[Work instructions] In the entries below, find the line with "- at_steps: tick" and the line with "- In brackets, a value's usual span"; give again those lines and every line between them, exactly.
··· Entries provided ···
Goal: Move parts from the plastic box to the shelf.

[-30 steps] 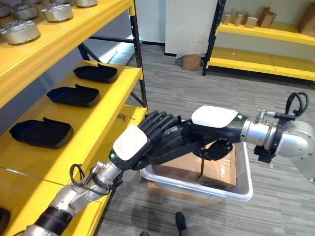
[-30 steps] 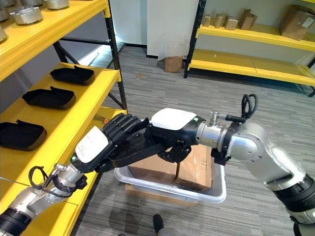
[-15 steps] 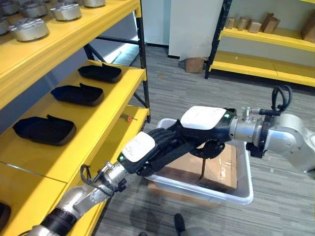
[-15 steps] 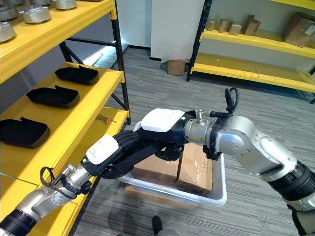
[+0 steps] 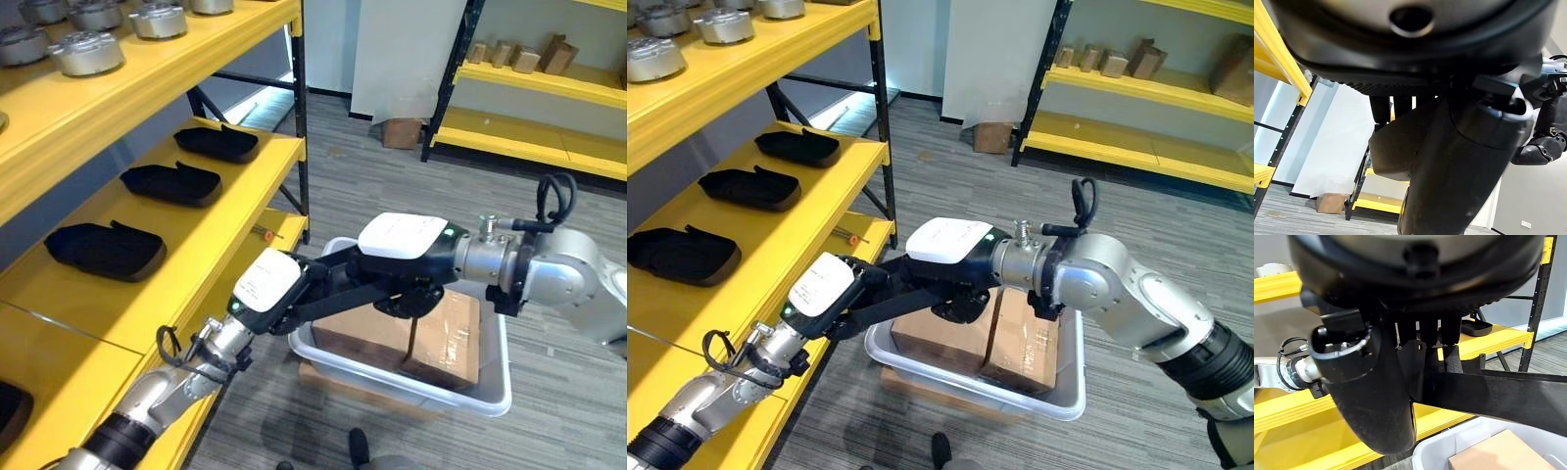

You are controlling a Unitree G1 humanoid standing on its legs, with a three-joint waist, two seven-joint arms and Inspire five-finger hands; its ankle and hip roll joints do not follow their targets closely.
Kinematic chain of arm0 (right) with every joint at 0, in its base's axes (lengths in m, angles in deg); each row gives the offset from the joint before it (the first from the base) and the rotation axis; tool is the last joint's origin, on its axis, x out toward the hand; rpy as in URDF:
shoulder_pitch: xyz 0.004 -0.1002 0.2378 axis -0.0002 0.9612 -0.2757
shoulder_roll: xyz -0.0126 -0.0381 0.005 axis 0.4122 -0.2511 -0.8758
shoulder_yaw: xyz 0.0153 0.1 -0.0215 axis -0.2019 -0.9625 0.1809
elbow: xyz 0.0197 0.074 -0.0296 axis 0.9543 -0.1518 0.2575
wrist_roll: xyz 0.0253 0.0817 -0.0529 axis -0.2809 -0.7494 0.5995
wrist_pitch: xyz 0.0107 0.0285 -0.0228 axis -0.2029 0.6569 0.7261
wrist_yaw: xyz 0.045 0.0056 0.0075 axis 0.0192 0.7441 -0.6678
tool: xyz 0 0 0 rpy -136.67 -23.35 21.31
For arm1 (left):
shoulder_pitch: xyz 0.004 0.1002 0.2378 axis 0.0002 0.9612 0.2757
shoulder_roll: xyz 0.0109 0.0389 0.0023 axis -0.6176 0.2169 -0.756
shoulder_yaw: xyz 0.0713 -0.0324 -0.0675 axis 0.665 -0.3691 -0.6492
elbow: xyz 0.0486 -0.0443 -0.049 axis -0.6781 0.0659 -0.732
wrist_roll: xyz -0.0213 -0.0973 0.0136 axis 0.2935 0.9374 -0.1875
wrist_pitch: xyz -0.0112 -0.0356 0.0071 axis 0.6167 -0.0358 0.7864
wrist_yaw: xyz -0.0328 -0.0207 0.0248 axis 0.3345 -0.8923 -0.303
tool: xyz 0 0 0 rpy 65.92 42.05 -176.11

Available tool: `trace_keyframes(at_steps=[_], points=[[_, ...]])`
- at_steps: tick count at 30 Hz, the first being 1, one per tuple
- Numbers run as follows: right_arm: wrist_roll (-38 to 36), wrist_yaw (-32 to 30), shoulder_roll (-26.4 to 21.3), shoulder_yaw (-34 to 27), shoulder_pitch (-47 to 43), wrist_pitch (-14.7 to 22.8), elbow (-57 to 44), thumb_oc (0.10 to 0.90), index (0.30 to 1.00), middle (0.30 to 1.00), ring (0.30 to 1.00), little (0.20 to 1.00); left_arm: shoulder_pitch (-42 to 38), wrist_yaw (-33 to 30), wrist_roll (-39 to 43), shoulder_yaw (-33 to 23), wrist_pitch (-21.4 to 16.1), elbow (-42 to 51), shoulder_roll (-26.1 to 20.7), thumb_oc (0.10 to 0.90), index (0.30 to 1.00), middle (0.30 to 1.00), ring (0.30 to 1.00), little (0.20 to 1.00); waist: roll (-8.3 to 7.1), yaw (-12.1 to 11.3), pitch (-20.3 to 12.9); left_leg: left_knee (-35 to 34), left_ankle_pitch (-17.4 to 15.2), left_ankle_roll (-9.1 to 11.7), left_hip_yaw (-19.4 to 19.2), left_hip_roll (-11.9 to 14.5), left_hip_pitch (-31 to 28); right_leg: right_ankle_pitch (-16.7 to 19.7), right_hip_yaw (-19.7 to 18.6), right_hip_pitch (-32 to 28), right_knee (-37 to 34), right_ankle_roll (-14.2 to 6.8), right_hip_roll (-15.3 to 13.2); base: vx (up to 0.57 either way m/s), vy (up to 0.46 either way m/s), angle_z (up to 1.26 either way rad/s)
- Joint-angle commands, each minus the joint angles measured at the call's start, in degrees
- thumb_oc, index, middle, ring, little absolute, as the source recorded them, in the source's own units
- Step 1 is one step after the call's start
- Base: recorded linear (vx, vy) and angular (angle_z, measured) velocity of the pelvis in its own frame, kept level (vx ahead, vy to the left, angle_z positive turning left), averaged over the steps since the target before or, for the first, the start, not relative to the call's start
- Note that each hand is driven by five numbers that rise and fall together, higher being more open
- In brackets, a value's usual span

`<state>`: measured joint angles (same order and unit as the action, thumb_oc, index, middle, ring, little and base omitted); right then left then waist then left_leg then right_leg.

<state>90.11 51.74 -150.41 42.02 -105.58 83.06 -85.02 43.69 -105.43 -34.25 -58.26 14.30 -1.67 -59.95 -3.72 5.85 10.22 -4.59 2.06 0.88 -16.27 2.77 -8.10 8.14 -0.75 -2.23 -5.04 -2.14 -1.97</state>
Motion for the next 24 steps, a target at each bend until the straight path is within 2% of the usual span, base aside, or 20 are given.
trace_keyframes(at_steps=[1,10,11,12,13,14,20,24], points=[[-8.25,-8.12,9.65,-2.24,-7.41,4.54,-7.59,0.4,0.3,0.3,0.3,0.3,-9.68,-3.52,0.83,2.99,-1.54,7.41,4.4,0.4,0.3,0.3,0.3,0.3,-1.09,-0.84,-4.55,-0.41,-5.63,0.87,4.47,1.75,-1.11,-5.46,2.3,-2.72,0.04,-5.6,-2.64,0.0,0.0,0.0],[-4.26,-10.11,10.69,-5.67,-3.45,2.7,-6.01,0.4,0.3,0.3,0.3,0.3,-6.53,-2.07,7.0,-0.87,-0.8,7.6,5.57,0.4,0.3,0.3,0.3,0.3,-1.13,-1.47,-4.44,-0.41,-5.75,0.72,4.92,1.32,-1.02,-5.33,2.8,-2.68,0.04,-5.72,-3.04,-0.01,0.019,0.03],[-3.84,-10.3,10.86,-6.1,-2.71,2.55,-5.48,0.545,0.503,0.503,0.503,0.503,-6.13,-1.53,8.35,-1.46,-0.9,7.62,5.91,0.4,0.3,0.3,0.3,0.3,-1.14,-1.58,-4.4,-0.41,-5.75,0.72,4.99,1.28,-1.05,-5.32,2.9,-2.71,0.04,-5.71,-3.12,0.0,0.035,0.01],[-2.6,-10.85,10.95,-6.69,-1.98,2.36,-5.13,0.824,0.893,0.893,0.893,0.893,-5.76,-1.04,9.6,-2.07,-0.82,7.84,6.17,0.4,0.3,0.3,0.3,0.3,-1.15,-1.64,-4.37,-0.41,-5.76,0.71,5.04,1.26,-1.08,-5.31,3.01,-2.75,0.04,-5.72,-3.19,0.0,0.0,0.0],[-2.55,-10.88,10.96,-6.72,-1.91,2.36,-5.16,0.824,0.893,0.893,0.893,0.893,-5.72,-0.95,9.69,-2.09,-0.8,7.92,6.13,0.4,0.3,0.3,0.3,0.3,-1.17,-1.64,-4.39,-0.41,-5.76,0.7,5.05,1.26,-1.09,-5.31,3.02,-2.76,0.04,-5.72,-3.2,0.0,0.033,0.03],[-1.49,-10.78,10.9,-7.53,-1.02,1.94,-4.47,0.9,1.0,1.0,1.0,1.0,-5.04,-0.2,11.1,-2.86,-0.63,8.28,6.37,0.4,0.3,0.3,0.3,0.3,-1.18,-1.76,-4.35,-0.41,-5.81,0.66,5.15,1.17,-1.07,-5.3,3.11,-2.77,0.04,-5.76,-3.29,0.0,0.024,0.03],[1.24,-11.37,9.28,-10.26,1.89,2.87,-3.67,0.9,1.0,1.0,1.0,1.0,-2.38,1.3,12.28,-5.49,0.85,9.33,5.93,0.4,0.3,0.3,0.3,0.3,-1.31,-2.21,-4.23,-0.41,-5.83,0.46,5.47,0.74,-0.96,-5.14,3.72,-2.78,0.04,-5.92,-3.74,-0.01,0.041,0.04],[-0.96,-11.06,7.04,-11.88,3.35,2.66,-4.03,0.9,1.0,1.0,1.0,1.0,-1.19,1.32,12.05,-6.64,1.62,9.68,5.04,0.4,0.3,0.3,0.3,0.3,-1.42,-2.24,-4.26,-0.41,-5.94,0.25,5.59,0.46,-0.8,-5.1,3.77,-2.7,0.04,-6.07,-3.92,-0.01,0.046,0.04]])
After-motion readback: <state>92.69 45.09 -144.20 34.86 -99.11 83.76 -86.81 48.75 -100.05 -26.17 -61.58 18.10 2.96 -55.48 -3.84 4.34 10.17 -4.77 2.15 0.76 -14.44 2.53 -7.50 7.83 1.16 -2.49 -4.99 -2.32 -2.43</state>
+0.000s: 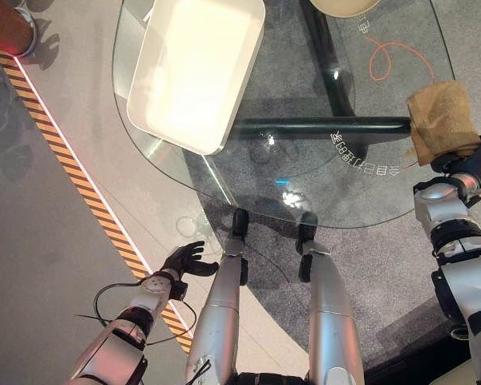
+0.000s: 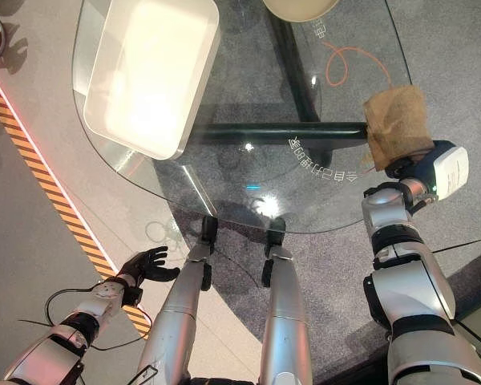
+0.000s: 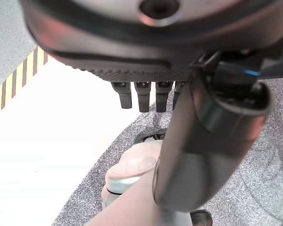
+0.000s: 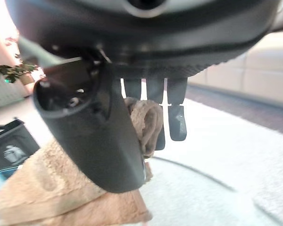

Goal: Wipe the table with a cloth and put it in the basket.

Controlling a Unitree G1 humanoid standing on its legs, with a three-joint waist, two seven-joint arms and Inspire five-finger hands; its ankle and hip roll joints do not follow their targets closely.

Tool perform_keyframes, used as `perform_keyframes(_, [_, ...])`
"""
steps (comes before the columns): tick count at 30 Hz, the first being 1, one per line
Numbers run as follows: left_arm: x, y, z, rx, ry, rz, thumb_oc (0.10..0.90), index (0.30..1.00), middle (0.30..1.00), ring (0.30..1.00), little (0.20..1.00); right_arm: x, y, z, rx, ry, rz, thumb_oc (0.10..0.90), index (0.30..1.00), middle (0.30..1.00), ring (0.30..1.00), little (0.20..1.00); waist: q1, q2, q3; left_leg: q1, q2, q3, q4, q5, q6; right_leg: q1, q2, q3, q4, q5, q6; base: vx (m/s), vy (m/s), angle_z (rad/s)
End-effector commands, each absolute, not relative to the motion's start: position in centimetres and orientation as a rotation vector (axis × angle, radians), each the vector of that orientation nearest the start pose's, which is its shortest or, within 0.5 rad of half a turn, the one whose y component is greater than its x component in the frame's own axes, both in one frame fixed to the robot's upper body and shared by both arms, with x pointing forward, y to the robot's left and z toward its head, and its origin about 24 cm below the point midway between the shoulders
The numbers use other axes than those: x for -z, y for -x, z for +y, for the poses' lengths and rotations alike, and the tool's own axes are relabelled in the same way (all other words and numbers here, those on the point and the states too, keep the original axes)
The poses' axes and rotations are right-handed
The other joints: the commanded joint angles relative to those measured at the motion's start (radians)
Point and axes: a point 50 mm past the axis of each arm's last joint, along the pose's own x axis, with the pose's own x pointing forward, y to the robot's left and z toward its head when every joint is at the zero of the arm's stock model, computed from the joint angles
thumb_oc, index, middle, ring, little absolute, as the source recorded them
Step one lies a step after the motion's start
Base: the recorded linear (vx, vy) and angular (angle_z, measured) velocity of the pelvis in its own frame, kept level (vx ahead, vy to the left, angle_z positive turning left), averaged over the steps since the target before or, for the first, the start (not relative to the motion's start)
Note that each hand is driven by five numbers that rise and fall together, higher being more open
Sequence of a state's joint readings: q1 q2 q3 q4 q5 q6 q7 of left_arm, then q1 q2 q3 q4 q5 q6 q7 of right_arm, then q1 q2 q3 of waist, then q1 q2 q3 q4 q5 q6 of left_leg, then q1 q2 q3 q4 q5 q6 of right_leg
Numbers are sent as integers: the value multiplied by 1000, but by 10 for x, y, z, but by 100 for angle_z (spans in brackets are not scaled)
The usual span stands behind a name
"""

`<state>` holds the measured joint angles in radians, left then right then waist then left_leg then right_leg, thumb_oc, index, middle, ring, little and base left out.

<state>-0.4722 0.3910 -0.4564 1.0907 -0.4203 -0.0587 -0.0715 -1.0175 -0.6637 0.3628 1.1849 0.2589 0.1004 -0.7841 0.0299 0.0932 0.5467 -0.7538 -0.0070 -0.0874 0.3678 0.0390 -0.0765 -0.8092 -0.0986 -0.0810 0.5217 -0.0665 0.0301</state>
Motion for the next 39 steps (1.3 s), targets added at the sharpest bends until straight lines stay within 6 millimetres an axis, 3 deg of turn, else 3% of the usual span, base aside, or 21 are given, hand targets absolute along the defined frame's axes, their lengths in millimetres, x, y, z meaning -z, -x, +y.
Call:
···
[Answer to this exercise]
- at_steps: tick count at 30 Hz, the first being 1, one per tuple
- Numbers run as follows: right_arm: wrist_roll (-38 to 36), wrist_yaw (-32 to 30), shoulder_roll (-26.4 to 21.3), shoulder_yaw (-34 to 27), shoulder_pitch (-47 to 43), wrist_pitch (-14.7 to 22.8), elbow (-57 to 44), thumb_oc (0.10 to 0.90), index (0.30 to 1.00), middle (0.30 to 1.00), ring (0.30 to 1.00), little (0.20 to 1.00); left_arm: shoulder_pitch (-42 to 38), wrist_yaw (-33 to 30), wrist_roll (-39 to 43), shoulder_yaw (-33 to 23), wrist_pitch (-21.4 to 16.1), elbow (-42 to 51), shoulder_roll (-26.1 to 20.7), thumb_oc (0.10 to 0.90), index (0.30 to 1.00), middle (0.30 to 1.00), ring (0.30 to 1.00), little (0.20 to 1.00); waist: roll (-8.3 to 7.1), yaw (-12.1 to 11.3), pitch (-20.3 to 12.9); left_leg: left_knee (-35 to 34), left_ankle_pitch (-17.4 to 15.2), left_ankle_roll (-9.1 to 11.7), left_hip_yaw (-19.4 to 19.2), left_hip_roll (-11.9 to 14.5), left_hip_pitch (-31 to 28); right_leg: right_ankle_pitch (-16.7 to 19.7), right_hip_yaw (-19.7 to 18.6), right_hip_pitch (-32 to 28), right_knee (-37 to 34), right_ankle_roll (-14.2 to 6.8), right_hip_roll (-15.3 to 13.2); base: vx (up to 0.57 either way m/s), vy (up to 0.46 either way m/s), angle_z (up to 1.26 either way rad/s)
- Joint-angle commands, each minus the joint angles measured at the call's start, in degrees
- thumb_oc, index, middle, ring, little absolute, as the source recorded them, in the source's own units
- Step 1 is one step after the call's start
- Base: recorded linear (vx, vy) and angular (angle_z, measured) velocity of the pelvis in its own frame, kept level (vx ahead, vy to the left, angle_z positive turning left), averaged over the steps since the target before or, for the first, the start, not relative to the call's start
- Note that each hand is driven by five numbers that rise and fall together, higher being more open
- In brackets, a value's usual span

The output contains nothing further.